#### [WHAT YOU SHOULD DO]
Your response should be the complete data, transcribed exactly.

#### [RECORDED INFORMATION]
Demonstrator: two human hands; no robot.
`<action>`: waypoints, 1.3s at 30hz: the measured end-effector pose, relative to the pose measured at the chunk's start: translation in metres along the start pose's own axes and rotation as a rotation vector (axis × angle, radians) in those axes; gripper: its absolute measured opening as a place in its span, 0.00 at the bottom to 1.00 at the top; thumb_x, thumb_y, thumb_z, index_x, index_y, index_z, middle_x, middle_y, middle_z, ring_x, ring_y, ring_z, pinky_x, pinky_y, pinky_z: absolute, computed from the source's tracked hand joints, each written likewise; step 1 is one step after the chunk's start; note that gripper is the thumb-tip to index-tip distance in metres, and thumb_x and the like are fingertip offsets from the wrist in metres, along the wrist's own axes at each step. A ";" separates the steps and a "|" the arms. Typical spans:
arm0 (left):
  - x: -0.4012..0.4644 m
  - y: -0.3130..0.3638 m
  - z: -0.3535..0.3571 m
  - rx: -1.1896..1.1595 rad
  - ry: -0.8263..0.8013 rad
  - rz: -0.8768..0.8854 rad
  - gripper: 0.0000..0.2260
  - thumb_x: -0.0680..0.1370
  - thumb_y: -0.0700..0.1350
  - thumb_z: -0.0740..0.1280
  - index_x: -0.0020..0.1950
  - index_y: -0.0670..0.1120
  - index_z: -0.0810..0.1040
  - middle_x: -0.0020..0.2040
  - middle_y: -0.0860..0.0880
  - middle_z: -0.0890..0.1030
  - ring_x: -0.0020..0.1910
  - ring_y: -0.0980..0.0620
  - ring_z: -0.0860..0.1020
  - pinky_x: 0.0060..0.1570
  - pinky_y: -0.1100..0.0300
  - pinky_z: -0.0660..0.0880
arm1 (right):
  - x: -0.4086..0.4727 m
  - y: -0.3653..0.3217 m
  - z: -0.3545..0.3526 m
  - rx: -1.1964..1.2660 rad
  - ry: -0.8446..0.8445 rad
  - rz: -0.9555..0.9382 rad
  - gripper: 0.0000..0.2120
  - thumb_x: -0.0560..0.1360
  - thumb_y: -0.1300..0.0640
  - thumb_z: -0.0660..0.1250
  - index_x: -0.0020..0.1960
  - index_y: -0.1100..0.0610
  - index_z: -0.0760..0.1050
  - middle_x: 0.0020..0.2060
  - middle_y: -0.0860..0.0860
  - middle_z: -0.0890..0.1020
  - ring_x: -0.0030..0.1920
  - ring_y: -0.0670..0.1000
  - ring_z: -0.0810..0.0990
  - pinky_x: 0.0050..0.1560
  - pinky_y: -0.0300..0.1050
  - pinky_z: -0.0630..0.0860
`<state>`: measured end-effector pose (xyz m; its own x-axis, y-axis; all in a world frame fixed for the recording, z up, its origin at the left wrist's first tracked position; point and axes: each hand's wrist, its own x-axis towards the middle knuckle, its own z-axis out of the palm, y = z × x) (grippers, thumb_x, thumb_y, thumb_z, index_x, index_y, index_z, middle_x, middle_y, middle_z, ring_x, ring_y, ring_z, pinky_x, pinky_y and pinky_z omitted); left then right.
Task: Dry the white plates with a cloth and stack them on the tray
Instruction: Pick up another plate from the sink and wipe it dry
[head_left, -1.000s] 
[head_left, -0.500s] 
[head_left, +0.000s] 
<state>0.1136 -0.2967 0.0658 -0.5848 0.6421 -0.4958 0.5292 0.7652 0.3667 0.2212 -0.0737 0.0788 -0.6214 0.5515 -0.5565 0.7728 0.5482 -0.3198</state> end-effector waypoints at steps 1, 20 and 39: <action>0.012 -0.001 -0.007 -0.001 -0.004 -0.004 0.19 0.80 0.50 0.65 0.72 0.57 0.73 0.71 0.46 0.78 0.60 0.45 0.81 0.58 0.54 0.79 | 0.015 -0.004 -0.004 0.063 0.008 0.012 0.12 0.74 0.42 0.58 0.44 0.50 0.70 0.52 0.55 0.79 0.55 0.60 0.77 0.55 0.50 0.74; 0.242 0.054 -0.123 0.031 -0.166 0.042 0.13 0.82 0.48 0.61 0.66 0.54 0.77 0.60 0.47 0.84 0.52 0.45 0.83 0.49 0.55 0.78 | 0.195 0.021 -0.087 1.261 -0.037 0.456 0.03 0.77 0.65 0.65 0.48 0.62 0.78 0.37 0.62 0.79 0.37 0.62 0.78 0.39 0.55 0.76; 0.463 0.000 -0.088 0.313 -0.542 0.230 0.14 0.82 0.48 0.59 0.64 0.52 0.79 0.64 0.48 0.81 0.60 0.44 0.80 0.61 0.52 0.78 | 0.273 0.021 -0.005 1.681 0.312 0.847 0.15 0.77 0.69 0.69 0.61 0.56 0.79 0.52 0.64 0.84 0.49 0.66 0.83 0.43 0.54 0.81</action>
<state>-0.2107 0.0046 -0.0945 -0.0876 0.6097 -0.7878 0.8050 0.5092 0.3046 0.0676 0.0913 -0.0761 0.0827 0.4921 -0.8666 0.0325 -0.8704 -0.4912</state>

#### [RESPONSE TO THE EXERCISE]
Demonstrator: two human hands; no robot.
`<action>`: waypoints, 1.3s at 30hz: the measured end-effector pose, relative to the pose measured at the chunk's start: translation in metres along the start pose's own axes and rotation as a rotation vector (axis × angle, radians) in those axes; gripper: its absolute measured opening as a place in its span, 0.00 at the bottom to 1.00 at the top; thumb_x, thumb_y, thumb_z, index_x, index_y, index_z, middle_x, middle_y, middle_z, ring_x, ring_y, ring_z, pinky_x, pinky_y, pinky_z: absolute, computed from the source's tracked hand joints, each written likewise; step 1 is one step after the chunk's start; note that gripper is the thumb-tip to index-tip distance in metres, and thumb_x and the like are fingertip offsets from the wrist in metres, along the wrist's own axes at each step. A ";" separates the steps and a "|" the arms. Typical spans:
arm0 (left):
  - x: -0.4012..0.4644 m
  - y: -0.3130..0.3638 m
  - z: -0.3535..0.3571 m
  - rx: -1.1896..1.1595 rad
  - ry: -0.8263..0.8013 rad
  - rz: -0.8768..0.8854 rad
  - gripper: 0.0000..0.2260
  - thumb_x: -0.0680..0.1370
  - thumb_y: -0.0700..0.1350
  - thumb_z: -0.0740..0.1280
  - index_x: -0.0020..0.1950
  - index_y: -0.0670..0.1120
  - index_z: -0.0810..0.1040
  - middle_x: -0.0020..0.2040
  - middle_y: -0.0860..0.0880
  - middle_z: -0.0890..0.1030
  - ring_x: -0.0020..0.1910
  - ring_y: -0.0980..0.0620
  - ring_z: -0.0860..0.1020
  - pinky_x: 0.0060..0.1570
  - pinky_y: -0.1100..0.0300
  - pinky_z: -0.0660..0.0880
arm1 (right):
  - x: -0.4086..0.4727 m
  - y: -0.3653..0.3217 m
  - z: -0.3545..0.3526 m
  - rx: -1.1964..1.2660 rad
  - ry: -0.8446..0.8445 rad
  - rz: -0.9555..0.9382 rad
  - gripper: 0.0000..0.2120
  - thumb_x: -0.0560..0.1360
  - thumb_y: -0.1300..0.0640
  - thumb_z: -0.0660..0.1250
  - index_x: -0.0020..0.1960
  - index_y: -0.1100..0.0610
  - index_z: -0.0760..0.1050
  - middle_x: 0.0020..0.2060
  - middle_y: -0.0860..0.0860
  - middle_z: -0.0890..0.1020
  - ring_x: -0.0030..0.1920
  - ring_y: -0.0670..0.1000
  - ring_z: -0.0810..0.0990
  - pinky_x: 0.0050..0.1560
  - pinky_y: -0.0300..0.1050
  - pinky_z: -0.0630..0.0860
`<state>`: measured end-effector pose (xyz m; its own x-axis, y-axis; all in a world frame fixed for the recording, z up, its origin at the left wrist's first tracked position; point and axes: each hand's wrist, its own x-axis towards the middle knuckle, its own z-axis out of the palm, y = z × x) (grippers, thumb_x, thumb_y, thumb_z, index_x, index_y, index_z, middle_x, middle_y, middle_z, ring_x, ring_y, ring_z, pinky_x, pinky_y and pinky_z omitted); left then right.
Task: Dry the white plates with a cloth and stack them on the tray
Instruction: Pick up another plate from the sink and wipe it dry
[head_left, -1.000s] 
[head_left, -0.500s] 
[head_left, +0.000s] 
<state>0.1136 -0.2967 0.0658 -0.5848 0.6421 -0.4958 0.5292 0.7652 0.3667 0.2212 -0.0737 0.0788 -0.6214 0.5515 -0.5565 0.7728 0.5482 -0.3198</state> end-effector waypoints at steps 1, 20 and 39: <action>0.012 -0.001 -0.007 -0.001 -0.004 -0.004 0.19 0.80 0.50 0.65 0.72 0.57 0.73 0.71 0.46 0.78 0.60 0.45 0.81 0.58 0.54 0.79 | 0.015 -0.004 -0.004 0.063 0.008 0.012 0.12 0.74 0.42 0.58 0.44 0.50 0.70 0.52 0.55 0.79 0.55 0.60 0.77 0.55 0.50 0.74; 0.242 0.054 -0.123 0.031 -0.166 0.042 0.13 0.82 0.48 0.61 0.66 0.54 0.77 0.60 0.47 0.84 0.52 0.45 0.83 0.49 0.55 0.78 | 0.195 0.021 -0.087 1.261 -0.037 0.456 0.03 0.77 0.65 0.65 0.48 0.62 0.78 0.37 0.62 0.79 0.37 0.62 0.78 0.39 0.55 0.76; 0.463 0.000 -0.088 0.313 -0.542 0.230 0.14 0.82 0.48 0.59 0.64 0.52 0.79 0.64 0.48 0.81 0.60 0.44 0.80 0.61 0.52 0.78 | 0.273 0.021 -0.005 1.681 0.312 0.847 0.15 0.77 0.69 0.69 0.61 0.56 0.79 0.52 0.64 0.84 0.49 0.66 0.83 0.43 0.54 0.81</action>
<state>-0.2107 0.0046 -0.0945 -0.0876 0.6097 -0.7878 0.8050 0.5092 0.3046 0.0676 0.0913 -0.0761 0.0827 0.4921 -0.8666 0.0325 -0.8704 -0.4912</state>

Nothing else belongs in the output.